Wherever a line below holds the word "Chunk", copy that line.

**Material for the task:**
▬▬▬▬▬▬

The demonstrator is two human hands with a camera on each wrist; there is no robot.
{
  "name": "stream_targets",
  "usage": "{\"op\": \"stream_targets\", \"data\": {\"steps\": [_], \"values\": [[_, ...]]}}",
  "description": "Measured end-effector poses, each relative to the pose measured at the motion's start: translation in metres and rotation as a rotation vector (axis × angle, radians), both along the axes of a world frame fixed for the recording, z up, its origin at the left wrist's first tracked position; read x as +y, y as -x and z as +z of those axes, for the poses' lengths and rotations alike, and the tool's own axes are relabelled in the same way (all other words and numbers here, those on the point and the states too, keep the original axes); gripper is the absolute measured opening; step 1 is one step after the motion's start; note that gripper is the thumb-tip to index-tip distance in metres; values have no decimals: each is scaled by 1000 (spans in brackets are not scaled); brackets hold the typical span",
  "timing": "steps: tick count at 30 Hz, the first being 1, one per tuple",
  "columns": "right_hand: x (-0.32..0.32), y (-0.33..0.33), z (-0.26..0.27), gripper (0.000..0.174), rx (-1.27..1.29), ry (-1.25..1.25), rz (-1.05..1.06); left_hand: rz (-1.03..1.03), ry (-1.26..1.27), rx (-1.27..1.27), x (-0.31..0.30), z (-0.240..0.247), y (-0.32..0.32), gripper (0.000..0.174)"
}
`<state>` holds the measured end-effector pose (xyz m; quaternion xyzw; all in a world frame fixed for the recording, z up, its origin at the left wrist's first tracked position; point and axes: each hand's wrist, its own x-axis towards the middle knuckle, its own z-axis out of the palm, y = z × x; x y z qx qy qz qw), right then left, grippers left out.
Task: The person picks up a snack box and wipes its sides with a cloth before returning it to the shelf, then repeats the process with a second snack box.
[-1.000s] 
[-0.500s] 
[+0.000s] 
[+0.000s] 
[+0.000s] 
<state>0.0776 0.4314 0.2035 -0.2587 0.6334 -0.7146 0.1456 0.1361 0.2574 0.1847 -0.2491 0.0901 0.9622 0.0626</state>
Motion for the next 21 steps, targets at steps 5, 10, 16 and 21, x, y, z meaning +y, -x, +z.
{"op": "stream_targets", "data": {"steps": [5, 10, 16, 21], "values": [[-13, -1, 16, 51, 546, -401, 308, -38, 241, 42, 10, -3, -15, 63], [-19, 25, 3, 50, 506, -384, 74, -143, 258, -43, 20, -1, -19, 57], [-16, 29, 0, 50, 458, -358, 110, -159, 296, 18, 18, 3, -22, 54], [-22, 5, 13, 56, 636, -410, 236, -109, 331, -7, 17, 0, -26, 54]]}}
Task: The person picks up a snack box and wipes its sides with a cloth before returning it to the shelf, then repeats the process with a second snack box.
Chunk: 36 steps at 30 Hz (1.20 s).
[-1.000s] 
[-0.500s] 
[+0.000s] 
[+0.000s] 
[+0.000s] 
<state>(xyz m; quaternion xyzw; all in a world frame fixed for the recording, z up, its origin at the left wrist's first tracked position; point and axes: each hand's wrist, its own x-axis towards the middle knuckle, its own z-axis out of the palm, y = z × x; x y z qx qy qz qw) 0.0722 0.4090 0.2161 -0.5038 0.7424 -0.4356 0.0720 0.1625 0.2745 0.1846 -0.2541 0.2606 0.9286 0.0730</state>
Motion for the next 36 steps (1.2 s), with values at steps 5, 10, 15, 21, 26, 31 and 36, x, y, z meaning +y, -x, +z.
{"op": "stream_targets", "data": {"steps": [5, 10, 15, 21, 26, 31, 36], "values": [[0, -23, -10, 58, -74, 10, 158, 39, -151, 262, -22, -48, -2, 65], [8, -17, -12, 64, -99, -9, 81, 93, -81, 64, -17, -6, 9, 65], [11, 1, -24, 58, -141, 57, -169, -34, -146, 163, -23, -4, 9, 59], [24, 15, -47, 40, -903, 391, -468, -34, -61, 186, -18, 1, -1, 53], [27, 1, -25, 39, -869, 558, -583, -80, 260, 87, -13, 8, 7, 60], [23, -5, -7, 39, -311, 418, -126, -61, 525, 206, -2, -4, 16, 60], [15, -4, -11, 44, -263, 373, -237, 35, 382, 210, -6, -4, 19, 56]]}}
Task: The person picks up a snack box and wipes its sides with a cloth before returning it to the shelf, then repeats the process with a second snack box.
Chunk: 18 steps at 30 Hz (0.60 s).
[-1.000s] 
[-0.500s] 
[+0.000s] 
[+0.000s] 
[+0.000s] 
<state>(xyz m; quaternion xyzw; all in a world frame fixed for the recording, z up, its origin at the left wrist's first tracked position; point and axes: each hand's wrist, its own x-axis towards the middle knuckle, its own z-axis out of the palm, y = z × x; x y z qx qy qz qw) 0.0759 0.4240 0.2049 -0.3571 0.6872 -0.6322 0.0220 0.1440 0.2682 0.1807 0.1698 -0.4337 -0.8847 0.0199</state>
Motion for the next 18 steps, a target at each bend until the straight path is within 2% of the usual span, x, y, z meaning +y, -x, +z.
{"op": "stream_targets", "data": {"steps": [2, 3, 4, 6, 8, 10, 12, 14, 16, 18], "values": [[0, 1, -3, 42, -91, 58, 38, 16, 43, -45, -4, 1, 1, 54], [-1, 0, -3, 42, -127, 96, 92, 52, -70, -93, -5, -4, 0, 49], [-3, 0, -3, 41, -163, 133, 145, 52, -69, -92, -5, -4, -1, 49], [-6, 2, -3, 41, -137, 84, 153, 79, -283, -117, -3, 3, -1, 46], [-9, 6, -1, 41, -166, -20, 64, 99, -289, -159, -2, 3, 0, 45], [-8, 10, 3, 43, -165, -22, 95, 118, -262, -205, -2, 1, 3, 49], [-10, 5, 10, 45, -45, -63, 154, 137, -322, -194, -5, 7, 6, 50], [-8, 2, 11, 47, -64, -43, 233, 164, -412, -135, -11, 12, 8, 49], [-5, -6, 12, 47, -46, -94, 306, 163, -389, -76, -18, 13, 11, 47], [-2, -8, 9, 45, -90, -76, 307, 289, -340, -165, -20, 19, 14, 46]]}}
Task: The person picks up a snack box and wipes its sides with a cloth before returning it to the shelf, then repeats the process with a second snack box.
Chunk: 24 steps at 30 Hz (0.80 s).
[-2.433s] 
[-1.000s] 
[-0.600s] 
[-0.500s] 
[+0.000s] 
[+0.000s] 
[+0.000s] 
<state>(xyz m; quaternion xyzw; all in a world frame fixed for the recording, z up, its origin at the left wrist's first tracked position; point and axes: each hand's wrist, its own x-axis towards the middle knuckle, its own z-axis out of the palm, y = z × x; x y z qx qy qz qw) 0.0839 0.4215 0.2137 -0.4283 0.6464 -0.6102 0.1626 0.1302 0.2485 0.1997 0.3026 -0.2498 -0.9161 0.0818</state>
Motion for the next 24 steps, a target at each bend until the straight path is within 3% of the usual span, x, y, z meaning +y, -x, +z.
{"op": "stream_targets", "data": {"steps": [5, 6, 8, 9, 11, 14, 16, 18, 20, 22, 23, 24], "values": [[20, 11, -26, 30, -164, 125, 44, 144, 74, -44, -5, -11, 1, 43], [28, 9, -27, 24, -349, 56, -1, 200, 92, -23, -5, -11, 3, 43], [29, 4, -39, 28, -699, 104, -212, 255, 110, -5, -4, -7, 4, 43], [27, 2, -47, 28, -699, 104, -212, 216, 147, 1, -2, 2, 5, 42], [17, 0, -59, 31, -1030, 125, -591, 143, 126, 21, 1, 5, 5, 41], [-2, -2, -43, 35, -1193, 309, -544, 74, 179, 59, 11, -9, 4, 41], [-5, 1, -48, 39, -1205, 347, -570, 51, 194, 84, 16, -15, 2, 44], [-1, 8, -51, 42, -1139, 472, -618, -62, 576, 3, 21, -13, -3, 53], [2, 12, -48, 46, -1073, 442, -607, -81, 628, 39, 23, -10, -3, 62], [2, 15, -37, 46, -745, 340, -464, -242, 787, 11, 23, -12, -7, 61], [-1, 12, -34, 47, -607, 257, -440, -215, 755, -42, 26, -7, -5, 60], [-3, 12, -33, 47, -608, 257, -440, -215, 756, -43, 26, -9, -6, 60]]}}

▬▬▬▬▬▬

**Exercise answer:**
Chunk: 36 steps at 30 Hz (1.20 s).
Chunk: 18 steps at 30 Hz (0.60 s).
Chunk: 24 steps at 30 Hz (0.80 s).

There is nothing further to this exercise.